=== Begin Enclosure ===
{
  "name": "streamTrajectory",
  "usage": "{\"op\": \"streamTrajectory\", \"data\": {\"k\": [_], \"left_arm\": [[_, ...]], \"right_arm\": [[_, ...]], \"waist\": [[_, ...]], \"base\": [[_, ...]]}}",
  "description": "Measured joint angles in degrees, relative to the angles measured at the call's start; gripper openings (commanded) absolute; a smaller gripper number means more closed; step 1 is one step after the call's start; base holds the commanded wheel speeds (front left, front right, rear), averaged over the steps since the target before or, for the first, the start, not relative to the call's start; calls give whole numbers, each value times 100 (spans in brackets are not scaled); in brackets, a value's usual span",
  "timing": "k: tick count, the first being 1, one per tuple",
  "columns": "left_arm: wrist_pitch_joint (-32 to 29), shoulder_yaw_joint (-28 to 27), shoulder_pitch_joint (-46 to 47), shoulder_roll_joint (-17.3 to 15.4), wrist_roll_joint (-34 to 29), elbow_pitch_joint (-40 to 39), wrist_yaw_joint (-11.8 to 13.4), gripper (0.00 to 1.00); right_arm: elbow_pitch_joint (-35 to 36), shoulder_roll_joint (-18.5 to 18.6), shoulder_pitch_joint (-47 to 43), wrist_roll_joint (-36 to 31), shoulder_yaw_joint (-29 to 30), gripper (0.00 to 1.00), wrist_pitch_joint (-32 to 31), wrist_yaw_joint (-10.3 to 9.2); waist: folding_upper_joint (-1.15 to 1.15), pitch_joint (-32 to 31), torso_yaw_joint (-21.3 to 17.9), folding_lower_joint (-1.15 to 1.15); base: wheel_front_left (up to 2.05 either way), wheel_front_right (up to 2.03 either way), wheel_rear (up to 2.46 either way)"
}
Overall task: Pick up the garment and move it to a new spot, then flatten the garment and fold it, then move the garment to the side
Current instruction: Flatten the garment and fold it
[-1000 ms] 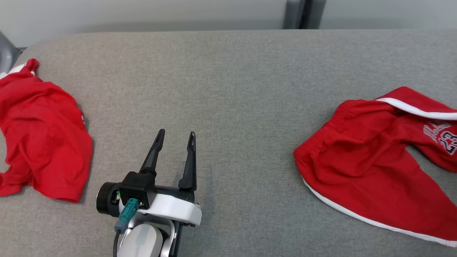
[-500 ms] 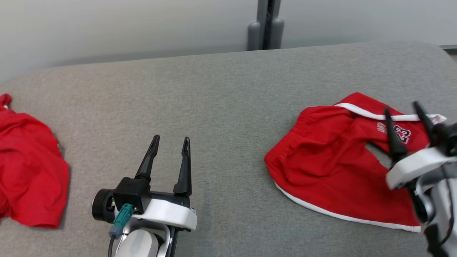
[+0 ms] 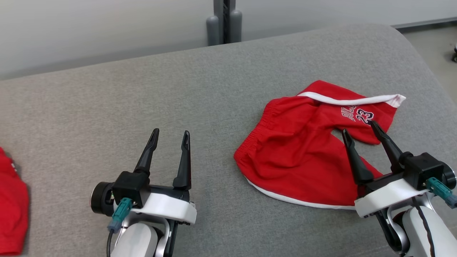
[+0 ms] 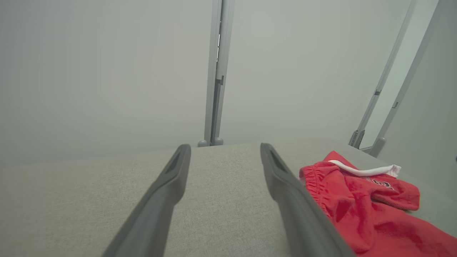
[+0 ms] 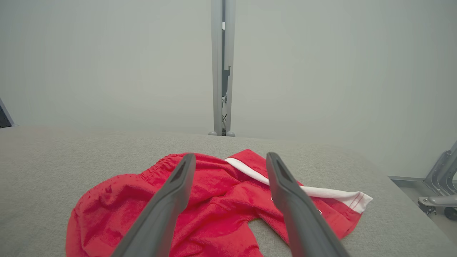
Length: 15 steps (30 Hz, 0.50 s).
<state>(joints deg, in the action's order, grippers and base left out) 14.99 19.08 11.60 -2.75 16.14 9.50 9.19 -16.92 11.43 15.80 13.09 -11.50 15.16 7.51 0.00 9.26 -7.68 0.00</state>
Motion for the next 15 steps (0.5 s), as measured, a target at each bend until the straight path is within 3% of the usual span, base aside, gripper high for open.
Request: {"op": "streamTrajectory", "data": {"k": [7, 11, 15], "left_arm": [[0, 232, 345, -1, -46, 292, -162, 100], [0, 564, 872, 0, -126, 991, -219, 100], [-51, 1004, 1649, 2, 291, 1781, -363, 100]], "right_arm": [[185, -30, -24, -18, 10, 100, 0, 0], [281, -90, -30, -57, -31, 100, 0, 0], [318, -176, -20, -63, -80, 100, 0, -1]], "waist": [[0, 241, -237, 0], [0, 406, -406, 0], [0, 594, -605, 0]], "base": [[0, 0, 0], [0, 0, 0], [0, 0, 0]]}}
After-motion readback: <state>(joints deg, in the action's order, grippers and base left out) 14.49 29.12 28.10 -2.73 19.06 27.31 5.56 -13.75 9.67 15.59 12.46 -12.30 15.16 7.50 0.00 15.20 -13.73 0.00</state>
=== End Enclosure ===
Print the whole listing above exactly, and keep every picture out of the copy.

**Problem solution:**
{
  "name": "streamTrajectory",
  "usage": "{\"op\": \"streamTrajectory\", \"data\": {\"k\": [_], \"left_arm\": [[_, ...]], \"right_arm\": [[_, ...]], \"waist\": [[_, ...]], \"base\": [[_, ...]]}}",
  "description": "Measured joint angles in degrees, relative to the angles measured at the call's start; gripper openings (commanded) absolute; a smaller gripper number means more closed; step 1 is one step after the call's start; base holds the commanded wheel speeds (front left, front right, rear), averaged over the steps since the target before or, for the first, the start, not relative to the call's start; calls give whole numbers, each value times 100 (spans in brackets are not scaled); in brackets, a value's usual span",
  "timing": "k: tick count, the first being 1, one per tuple",
  "columns": "left_arm: wrist_pitch_joint (-32 to 29), shoulder_yaw_joint (-28 to 27), shoulder_pitch_joint (-46 to 47), shoulder_roll_joint (-17.3 to 15.4), wrist_roll_joint (-34 to 29), elbow_pitch_joint (-40 to 39), wrist_yaw_joint (-11.8 to 13.4), gripper (0.00 to 1.00); right_arm: elbow_pitch_joint (-35 to 36), shoulder_roll_joint (-18.5 to 18.6), shoulder_pitch_joint (-47 to 43), wrist_roll_joint (-36 to 31), shoulder_yaw_joint (-29 to 30), gripper (0.00 to 1.00), wrist_pitch_joint (-32 to 31), wrist_yaw_joint (-10.3 to 9.2); waist: folding_upper_joint (-1.15 to 1.15), pitch_joint (-32 to 31), torso_yaw_joint (-21.3 to 17.9), folding_lower_joint (-1.15 to 1.15); base: wheel_front_left (up to 2.05 either way), wheel_front_right (up to 2.03 either way), wheel_rear (up to 2.46 either way)"
}
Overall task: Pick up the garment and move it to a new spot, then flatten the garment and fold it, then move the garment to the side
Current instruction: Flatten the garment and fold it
[-1000 ms] 
[-500 ms] 
[+0 ms] 
[+0 ms] 
[+0 ms] 
Length: 15 steps (30 Hz, 0.50 s).
<state>(joints deg, in the action's order, grippers and base left out) 14.99 19.08 11.60 -2.75 16.14 9.50 9.19 -16.92 11.43 15.80 13.09 -11.50 15.16 7.51 0.00 9.26 -7.68 0.00</state>
Motion for the next 15 steps (0.5 s), as measured, a target at each bend until the straight path is within 3% of the usual span, base aside, gripper high for open.
Request: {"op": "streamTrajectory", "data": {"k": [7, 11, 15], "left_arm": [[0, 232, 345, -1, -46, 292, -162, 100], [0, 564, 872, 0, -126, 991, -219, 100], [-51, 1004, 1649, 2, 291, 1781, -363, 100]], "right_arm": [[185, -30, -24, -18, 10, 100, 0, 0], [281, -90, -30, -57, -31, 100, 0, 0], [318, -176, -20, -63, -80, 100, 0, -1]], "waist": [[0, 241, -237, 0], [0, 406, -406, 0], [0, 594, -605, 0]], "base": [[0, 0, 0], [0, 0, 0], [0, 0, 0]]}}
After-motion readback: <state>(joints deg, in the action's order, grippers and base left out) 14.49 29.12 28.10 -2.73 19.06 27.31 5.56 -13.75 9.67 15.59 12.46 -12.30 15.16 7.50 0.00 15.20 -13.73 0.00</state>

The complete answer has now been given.